Ding! Seventeenth Floor, an irksome robotic voice announces in English and Cantonese. The door opens.
“Excuse me,” I try to find the path of least resistance through them. They ignore me and push silently towards the opening instead. Looks like they are actually together, probably father and daughter, visiting her dying mother. The female geriatric ward is full of dying mothers. Come to think of it, 17th is actually 14th, after adjusting for the missing 4th, 13th and 14th floors. They can fool numerology but not structural reality, and the embedded curse.
They turn left. I turn right, and nod to the duty nurse in passing, again. She’s starting to look at me suspiciously. I don’t blame her, but can’t make myself explain why I’ve been coming in and going out every ten minutes today. I head straight to Room 1704. They haven’t weeded out inauspicious room numbers, an odd administrative inconsistency I think. In the past four days, it’s been fully occupied by the same six patients. Four of them, including Ah Mah, are semi-comatose, similarly hooked up to waste collection bags and monitors.
Two are conscious. One has an oxygen mask which she puts on and takes off incessantly. The other lady has no visitors. She mumbles to herself all day, mostly belligerent monologues.

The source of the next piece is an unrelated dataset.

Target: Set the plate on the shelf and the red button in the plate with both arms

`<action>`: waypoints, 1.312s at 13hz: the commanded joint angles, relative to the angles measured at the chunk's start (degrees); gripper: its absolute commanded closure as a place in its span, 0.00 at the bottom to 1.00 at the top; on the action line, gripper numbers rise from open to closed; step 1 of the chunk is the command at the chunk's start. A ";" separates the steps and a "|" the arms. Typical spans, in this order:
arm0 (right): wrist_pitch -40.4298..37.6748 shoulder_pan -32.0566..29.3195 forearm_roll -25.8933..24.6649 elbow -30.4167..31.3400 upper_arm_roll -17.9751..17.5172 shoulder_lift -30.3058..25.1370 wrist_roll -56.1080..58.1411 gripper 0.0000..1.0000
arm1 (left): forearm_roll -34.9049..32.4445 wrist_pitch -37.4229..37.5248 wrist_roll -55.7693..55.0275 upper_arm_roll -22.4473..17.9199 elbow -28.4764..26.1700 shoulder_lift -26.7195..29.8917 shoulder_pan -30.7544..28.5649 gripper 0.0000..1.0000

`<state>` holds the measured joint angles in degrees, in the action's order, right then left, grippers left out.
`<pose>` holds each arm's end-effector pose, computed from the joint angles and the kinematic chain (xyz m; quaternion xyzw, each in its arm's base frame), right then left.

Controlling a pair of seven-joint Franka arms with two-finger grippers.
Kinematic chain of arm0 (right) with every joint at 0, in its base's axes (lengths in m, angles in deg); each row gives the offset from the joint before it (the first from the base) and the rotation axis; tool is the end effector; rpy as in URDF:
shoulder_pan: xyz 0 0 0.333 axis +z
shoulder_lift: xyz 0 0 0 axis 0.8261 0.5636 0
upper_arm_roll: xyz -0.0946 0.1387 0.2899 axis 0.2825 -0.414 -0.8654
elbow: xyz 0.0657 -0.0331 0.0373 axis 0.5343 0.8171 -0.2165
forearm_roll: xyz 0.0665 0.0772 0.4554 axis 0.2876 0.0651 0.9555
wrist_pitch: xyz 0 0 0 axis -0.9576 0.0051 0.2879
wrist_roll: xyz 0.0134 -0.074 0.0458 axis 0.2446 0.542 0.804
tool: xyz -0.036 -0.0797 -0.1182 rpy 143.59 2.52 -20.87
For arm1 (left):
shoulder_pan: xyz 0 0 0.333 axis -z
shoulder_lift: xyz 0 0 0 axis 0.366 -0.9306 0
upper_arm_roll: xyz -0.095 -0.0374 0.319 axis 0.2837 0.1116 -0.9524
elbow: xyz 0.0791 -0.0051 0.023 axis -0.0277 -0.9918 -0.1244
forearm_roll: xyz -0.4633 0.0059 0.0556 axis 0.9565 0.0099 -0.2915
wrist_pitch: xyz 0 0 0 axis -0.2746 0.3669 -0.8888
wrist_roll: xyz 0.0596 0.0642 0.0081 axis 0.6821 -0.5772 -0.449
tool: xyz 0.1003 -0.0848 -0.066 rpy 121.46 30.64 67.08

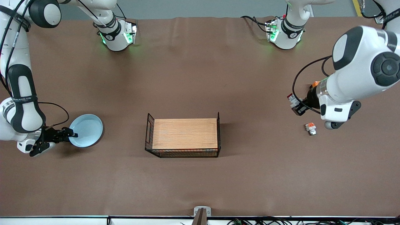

Their collective whiff greets me at the door: drugs, urine, faeces, the raw stench of old age and sickness, sanitised death. The late afternoon sun has cast beautiful golden shadows between their beds.
Ah Mah’s inanimate form, covered by a blanket, breathing noisily, mouth slightly open, eyes closed, sunken, is becoming familiar and surreal after four days. Is her condition steady? Greyish flakes of dried saliva have formed around her mouth. I wet some tissues with the drinking bottle and wipe carefully, hoping her desiccated lips would soak it up. I glance at my watch, and immediately feel guilty about noting that two minutes have passed, only eight more to go.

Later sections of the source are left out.